As hard as this is for the board to accept, this very difficult decision offers a perfect insight into Dr. Fitzsimmons who always puts the best interest of students and the colleges first.

It is very important to the board and to our colleges that the public understands the tremendous work that has been done over the past five years to strengthen our community colleges and expand educational opportunities for Maine people:

— The Foundation for Maine’s Community Colleges was launched and has raised $26 million in private investment, funding scholarships, new academic programs, and state-of-the-art instructional equipment and technology as state support as a percentage of our budget has declined.

— The colleges have also secured $48 million in grants, including a $13 million competitive grant from the U.S. Department of Labor to expand and add programs and new educational pathways in computer forensics, network security, and other growing areas of information technology.

— New academic programs have been added in precision machining, veterinary technology, health information technology, and other high demand fields to meet the workforce needs of Maine employers.

— Two new college campuses have opened in Brunswick (SMCC Midcoast Campus) and Hinckley (KVCC Harold Alfond Campus), adding properties and facilities valued at $100 million.

— 92 percent of graduates have landed jobs or continued their education.

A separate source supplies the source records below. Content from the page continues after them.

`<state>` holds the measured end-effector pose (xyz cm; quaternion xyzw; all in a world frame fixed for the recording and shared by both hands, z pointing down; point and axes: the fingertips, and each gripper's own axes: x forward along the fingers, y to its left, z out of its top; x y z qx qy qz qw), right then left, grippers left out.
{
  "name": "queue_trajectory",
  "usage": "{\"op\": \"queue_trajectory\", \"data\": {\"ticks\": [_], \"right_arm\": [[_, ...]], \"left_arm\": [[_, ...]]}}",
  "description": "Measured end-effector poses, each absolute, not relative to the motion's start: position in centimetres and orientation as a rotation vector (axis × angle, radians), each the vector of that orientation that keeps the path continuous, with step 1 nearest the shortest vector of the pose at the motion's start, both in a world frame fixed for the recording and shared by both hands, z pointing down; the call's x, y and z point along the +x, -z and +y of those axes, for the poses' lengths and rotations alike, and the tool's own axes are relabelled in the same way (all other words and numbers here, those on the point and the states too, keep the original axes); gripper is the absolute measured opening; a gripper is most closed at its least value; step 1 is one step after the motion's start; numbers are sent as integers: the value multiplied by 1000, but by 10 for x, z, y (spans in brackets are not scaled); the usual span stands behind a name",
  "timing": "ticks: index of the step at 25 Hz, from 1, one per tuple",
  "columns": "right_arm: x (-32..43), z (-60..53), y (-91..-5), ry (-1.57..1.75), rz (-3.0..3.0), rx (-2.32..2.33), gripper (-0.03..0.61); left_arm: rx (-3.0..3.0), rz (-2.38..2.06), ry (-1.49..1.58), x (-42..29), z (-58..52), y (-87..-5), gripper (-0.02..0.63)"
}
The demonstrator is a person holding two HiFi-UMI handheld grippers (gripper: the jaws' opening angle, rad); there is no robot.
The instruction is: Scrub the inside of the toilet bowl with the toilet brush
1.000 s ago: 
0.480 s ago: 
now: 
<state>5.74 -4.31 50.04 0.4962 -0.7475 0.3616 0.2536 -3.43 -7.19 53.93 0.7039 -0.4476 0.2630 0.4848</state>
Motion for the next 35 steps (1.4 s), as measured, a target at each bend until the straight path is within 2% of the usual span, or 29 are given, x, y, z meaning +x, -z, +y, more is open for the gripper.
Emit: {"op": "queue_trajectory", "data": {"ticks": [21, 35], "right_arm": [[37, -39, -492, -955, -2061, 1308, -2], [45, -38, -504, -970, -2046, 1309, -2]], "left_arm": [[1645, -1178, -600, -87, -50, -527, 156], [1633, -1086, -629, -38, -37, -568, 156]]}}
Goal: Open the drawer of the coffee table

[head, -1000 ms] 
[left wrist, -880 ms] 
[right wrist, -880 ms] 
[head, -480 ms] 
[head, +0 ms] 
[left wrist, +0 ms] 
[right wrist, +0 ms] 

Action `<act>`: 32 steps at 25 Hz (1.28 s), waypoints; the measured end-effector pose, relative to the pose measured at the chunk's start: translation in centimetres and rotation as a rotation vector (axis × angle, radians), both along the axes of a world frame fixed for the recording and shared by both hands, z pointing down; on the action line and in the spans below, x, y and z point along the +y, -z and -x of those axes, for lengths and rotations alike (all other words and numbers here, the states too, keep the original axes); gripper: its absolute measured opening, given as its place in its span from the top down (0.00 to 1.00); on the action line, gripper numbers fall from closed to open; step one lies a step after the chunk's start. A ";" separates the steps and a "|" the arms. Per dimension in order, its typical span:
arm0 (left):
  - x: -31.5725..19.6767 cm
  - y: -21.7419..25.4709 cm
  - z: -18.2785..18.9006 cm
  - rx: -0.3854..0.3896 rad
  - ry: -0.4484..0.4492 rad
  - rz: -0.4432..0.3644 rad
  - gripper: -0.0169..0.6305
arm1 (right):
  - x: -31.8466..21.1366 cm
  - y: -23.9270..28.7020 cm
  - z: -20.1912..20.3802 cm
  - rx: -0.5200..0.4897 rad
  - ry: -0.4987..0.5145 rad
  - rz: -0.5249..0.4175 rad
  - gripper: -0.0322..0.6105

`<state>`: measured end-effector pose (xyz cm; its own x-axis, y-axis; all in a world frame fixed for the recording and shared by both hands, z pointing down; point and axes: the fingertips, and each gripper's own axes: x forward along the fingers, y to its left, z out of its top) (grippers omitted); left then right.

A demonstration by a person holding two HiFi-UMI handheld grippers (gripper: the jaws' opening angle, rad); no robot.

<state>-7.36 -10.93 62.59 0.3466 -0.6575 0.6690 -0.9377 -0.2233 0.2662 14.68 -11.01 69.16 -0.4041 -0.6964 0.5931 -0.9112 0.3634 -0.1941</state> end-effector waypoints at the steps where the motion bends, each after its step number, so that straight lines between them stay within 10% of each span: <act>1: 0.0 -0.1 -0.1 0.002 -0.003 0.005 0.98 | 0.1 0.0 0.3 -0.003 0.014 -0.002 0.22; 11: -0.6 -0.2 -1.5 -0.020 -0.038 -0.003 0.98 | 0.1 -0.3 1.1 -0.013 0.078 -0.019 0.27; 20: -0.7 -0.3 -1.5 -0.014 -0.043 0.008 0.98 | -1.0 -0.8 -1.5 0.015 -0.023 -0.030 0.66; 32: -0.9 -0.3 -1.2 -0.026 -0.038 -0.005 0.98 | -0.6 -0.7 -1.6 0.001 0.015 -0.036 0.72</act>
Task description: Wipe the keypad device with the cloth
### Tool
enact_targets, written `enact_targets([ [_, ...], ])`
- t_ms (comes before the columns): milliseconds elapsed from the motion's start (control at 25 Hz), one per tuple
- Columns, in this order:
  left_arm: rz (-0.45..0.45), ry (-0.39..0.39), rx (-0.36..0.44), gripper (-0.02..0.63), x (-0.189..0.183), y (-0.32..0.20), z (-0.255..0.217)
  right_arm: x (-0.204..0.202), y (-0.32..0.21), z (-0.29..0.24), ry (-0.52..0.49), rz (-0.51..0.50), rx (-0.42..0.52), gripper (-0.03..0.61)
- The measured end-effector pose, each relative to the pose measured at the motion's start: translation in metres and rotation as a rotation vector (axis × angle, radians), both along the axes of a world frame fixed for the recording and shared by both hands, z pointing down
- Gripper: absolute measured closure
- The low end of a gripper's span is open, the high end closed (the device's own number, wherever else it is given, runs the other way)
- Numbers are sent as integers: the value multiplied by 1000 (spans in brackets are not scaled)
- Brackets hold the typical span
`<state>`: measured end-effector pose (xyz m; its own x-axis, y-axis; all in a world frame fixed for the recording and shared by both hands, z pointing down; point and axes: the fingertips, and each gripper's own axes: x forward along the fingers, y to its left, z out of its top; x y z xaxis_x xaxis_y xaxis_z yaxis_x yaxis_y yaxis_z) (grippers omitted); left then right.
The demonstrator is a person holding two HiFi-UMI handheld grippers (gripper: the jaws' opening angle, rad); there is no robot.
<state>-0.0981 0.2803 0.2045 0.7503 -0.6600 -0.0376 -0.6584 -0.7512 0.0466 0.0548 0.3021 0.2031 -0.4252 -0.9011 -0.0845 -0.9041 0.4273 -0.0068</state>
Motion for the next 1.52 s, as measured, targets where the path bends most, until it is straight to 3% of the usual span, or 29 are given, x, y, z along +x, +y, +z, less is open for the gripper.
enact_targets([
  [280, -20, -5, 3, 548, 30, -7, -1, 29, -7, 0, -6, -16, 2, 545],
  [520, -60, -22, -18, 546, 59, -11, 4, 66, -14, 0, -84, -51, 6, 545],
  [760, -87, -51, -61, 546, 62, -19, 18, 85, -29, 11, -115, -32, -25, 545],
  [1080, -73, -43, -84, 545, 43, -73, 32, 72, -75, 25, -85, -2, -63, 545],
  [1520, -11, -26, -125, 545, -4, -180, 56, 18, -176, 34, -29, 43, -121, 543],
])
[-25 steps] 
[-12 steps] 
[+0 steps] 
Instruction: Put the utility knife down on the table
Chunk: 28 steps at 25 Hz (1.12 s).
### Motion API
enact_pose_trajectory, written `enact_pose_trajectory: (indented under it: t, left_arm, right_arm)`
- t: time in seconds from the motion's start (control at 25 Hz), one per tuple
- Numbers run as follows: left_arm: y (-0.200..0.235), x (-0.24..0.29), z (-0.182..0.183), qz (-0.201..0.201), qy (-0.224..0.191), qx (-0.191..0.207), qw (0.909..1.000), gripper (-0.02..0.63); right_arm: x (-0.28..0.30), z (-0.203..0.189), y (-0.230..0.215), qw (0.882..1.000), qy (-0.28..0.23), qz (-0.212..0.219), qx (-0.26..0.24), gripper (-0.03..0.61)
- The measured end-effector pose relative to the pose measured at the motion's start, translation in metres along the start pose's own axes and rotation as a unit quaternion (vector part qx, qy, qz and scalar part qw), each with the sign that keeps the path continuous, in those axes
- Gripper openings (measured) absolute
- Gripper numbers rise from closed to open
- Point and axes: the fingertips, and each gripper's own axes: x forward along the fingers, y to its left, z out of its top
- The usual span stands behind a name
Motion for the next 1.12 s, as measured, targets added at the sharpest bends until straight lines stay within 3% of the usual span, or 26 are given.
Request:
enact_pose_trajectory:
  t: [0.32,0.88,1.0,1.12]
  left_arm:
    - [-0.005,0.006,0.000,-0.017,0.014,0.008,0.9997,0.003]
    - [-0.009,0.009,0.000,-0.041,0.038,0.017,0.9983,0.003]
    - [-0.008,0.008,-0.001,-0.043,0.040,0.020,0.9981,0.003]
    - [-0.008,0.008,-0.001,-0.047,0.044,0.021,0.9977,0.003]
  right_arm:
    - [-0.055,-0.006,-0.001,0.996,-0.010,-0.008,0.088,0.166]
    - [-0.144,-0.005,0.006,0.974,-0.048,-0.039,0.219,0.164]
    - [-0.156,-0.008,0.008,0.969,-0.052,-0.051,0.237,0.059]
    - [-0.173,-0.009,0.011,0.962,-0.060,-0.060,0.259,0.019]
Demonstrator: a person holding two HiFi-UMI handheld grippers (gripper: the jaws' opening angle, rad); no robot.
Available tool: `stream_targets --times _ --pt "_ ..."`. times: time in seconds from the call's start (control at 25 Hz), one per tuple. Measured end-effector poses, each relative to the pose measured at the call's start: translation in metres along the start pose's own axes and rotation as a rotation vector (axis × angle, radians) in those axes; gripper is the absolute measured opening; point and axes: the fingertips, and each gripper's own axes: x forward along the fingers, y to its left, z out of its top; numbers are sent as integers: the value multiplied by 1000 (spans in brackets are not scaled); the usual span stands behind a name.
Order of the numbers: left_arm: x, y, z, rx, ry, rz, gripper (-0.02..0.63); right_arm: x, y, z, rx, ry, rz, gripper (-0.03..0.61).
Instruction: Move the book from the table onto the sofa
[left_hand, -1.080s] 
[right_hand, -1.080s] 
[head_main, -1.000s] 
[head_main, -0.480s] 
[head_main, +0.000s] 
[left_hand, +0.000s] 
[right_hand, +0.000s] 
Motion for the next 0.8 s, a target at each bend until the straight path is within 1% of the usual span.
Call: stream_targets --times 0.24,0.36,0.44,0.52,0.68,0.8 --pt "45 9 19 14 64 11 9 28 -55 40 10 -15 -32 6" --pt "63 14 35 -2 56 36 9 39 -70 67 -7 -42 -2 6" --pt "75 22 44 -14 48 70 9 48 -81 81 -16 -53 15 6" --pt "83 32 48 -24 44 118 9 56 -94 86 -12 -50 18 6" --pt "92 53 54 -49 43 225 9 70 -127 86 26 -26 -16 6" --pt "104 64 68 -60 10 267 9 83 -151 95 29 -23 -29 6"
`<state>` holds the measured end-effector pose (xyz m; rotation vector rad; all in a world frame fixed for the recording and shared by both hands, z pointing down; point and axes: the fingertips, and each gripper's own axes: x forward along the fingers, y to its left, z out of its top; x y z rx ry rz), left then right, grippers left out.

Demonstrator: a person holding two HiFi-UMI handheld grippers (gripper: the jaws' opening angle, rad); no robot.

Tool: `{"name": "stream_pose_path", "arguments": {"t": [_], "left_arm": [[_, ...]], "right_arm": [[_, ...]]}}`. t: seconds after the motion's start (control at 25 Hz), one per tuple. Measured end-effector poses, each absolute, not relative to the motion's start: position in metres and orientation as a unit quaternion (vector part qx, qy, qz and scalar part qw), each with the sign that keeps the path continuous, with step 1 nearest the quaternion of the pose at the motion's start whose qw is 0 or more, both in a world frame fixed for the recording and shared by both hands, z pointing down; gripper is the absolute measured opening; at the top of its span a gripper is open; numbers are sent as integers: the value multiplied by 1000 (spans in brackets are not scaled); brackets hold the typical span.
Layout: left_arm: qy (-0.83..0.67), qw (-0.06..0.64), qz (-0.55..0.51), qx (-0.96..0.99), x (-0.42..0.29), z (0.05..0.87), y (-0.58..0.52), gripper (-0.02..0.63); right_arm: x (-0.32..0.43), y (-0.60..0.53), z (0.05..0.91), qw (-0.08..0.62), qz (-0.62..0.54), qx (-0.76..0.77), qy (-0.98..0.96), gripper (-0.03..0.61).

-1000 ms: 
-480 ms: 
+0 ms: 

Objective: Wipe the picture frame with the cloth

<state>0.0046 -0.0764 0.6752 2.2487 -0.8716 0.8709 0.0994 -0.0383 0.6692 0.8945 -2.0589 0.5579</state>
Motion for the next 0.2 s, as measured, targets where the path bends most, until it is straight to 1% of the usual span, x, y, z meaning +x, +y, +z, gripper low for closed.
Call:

— Transfer activity has increased significantly: 42 percent of MCCS graduates in three recent classes pursued further education at over 223 different colleges and universities. Forty percent of those students (1,115) enrolled in the University of Maine System.

— 2,700 high school students are currently enrolled in community college courses, earning college credit and saving themselves and their families $800,000 in tuition and fees.

The board has asked President Fitzsimmons to stay on in a fundraising capacity through the summer to complete multi-million-dollar donor requests that he has initiated through The Foundation for Maine’s Community Colleges and in which we will need him to play a key role.